Your assignment
This task asks for the lines from the one with "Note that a" to the final line below, repeated exactly, with pictures omitted.

Top of Data provided

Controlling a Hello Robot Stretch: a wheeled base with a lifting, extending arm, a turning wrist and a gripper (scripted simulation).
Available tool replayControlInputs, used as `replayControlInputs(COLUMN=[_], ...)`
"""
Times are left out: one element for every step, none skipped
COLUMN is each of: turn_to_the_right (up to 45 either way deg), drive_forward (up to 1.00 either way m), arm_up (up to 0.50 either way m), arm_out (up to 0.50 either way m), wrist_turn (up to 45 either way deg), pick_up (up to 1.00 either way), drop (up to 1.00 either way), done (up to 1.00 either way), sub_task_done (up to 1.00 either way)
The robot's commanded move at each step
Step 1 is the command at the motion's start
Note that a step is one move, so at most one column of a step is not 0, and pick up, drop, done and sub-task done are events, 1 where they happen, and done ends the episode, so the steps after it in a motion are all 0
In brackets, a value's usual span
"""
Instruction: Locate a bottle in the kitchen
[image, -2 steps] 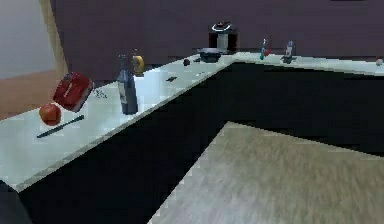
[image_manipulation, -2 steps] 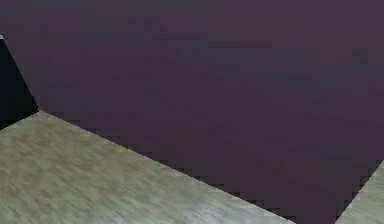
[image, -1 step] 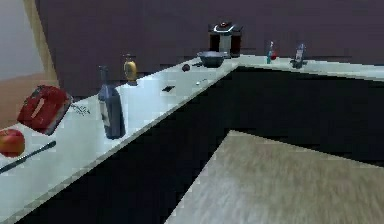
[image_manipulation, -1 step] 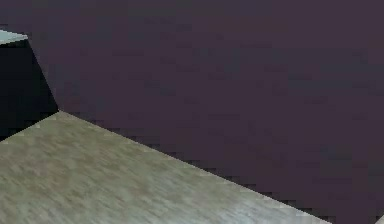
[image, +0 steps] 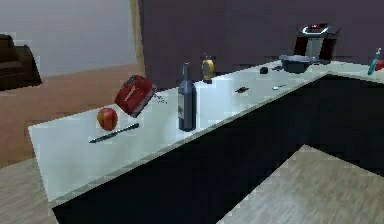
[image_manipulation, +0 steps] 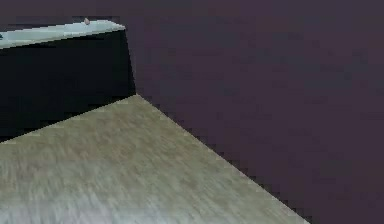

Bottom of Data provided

Completed exercise
Note that a step is one move, so at most one column of a step is not 0, and pick up, drop, done and sub-task done are events, 1 where they happen, and done ends the episode, so the steps after it in a motion are all 0
In brackets, a value's usual span
"""
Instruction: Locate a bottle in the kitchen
[image, -2 steps] 
[image_manipulation, -2 steps] 
[image, -1 step] 
[image_manipulation, -1 step] 
[image, +0 steps] 
[image_manipulation, +0 steps] 

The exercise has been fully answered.